Minutes de silence

    Une minute de silence. Une minute. La dernière du match contre la Turquie. Qui nous a laissé sans voix. Abasourdis. Pantelants. Frustrés. Le but d’Arda, à la nonante-quatrième minute, a porté l’estocade à nos espoirs, à nos illusions, à nos rêves de gloire. La douche écossaise s’est déguisée en bain turc.

Une minute de silence. En l’honneur de la mort d’une aventure exaltante.

     Cherchons la digne épitaphe que nous apposerons sur la couronne de notre désappointement. « Fiers de vous, fiers de nous ». « Avec vous jusqu’au bout ». « Généreux à tout jamais ». « Une croix blanche, à la vie, à la mort ». « Köbi for ever ».

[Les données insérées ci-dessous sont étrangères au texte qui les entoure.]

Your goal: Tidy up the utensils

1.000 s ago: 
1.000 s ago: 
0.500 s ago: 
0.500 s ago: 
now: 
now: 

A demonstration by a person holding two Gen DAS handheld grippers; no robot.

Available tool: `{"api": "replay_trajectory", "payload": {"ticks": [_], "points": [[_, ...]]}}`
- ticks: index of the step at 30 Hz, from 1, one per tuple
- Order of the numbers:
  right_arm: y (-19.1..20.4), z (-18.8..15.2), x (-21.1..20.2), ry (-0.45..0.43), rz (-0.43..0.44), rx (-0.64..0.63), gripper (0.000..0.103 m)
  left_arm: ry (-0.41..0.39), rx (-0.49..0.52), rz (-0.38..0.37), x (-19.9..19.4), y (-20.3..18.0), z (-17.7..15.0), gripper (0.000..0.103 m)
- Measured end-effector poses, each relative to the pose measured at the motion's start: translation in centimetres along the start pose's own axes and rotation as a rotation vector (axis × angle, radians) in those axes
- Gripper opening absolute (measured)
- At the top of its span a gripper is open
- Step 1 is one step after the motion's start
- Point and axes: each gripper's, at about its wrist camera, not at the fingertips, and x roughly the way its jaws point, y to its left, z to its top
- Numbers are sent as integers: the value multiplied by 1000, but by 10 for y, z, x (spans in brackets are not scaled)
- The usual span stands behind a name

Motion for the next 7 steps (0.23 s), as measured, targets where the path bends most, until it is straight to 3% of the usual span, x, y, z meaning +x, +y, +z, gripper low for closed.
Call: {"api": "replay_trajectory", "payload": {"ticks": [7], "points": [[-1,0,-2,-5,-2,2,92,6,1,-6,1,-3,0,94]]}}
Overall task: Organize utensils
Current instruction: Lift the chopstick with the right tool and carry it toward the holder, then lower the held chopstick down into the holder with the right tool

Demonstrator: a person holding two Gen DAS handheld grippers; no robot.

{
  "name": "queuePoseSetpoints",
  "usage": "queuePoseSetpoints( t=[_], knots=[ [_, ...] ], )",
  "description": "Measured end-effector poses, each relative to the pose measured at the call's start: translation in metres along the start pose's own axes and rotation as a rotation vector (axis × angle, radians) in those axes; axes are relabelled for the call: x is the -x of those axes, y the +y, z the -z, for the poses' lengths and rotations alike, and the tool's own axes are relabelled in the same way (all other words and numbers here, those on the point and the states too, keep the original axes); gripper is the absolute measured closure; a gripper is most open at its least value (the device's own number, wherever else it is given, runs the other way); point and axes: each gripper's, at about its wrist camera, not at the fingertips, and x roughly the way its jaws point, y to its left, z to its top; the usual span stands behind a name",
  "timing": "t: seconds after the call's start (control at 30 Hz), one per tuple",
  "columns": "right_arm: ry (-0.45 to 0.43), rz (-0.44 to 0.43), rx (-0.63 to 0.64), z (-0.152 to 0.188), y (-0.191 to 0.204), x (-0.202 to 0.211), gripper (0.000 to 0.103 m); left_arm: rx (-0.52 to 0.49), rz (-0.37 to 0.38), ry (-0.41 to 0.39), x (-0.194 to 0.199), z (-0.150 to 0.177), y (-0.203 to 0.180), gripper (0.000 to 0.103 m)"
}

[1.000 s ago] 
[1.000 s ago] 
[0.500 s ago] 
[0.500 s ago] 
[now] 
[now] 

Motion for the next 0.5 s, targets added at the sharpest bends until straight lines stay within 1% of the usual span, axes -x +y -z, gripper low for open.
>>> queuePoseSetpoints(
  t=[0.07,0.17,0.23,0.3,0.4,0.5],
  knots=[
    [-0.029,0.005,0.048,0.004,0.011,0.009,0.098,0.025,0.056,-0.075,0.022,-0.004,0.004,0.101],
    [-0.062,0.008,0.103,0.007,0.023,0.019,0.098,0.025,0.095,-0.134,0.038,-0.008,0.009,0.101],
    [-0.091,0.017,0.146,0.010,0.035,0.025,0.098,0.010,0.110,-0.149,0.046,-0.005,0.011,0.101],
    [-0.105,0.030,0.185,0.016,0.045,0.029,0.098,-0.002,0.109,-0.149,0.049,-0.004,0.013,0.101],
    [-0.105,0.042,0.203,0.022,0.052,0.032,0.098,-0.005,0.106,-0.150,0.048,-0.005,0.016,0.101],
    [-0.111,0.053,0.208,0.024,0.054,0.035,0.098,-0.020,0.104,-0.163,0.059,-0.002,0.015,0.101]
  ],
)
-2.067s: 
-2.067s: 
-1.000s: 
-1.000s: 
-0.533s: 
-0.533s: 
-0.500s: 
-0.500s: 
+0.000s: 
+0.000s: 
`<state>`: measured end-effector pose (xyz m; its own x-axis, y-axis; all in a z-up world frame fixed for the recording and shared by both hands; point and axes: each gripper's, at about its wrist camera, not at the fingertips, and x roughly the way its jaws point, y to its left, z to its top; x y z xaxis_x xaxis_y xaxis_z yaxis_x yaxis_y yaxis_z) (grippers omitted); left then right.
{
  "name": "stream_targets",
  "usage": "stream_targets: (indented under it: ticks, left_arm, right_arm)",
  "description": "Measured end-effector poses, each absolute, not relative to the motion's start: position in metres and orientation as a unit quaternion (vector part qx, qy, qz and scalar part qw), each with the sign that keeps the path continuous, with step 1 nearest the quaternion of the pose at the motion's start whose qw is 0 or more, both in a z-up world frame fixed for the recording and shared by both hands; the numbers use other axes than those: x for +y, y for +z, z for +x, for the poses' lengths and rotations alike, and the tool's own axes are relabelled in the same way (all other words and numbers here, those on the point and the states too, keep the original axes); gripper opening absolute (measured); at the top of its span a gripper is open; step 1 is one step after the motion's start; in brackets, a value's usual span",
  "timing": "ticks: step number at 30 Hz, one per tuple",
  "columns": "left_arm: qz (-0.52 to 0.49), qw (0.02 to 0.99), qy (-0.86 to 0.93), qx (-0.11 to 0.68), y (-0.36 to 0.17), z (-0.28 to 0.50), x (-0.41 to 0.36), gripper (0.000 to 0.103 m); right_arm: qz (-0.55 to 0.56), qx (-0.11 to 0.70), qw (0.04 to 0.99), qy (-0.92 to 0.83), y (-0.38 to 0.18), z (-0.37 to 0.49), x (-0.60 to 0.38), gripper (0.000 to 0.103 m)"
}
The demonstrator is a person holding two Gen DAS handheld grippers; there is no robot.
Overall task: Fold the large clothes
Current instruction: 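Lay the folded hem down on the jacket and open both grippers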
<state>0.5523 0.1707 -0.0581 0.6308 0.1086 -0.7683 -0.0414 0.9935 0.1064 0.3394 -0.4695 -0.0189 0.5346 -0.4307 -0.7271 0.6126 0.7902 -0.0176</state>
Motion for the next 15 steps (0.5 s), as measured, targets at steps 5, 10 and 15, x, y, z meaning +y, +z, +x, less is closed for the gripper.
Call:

    Une minute de silence. Le notaire lit le testament. Bel héritage pour Otmar Hitzfeld. Benaglio est bon. Sans plus. Lichtsteiner, Magnin et Degen sont de généreux latéraux, sans limites d’âge. Senderos avec son courage restera longtemps une poutre maîtresse. Müller peut servir valablement jusqu’à la prochaine compétition. Les jeunes milieux Fernandes et Innler sont monstrueux dans la récupération et précis dans le jeu. Behrami mange son couloir et son adversaire. Barnetta, carbonisé ici, promet beaucoup. Vonlanthen est un superbe footballeur. Hakan Yakin n’a jamais été aussi généreux. Derdyok déjà efficace, peut encore progresser. Alexander Frei va revenir.

    Une minute de silence. Pour déguster pleinement une première victoire (par 2 à 0 contre le Portugal) en Championnat d’Europe des nations. Une belle victoire avec une superbe deuxième mi-temps. Avec de la réussite enfin, avec la chance qui bascule du bon côté. Avec de l’enthousiasme, de la générosité et pas mal de talent.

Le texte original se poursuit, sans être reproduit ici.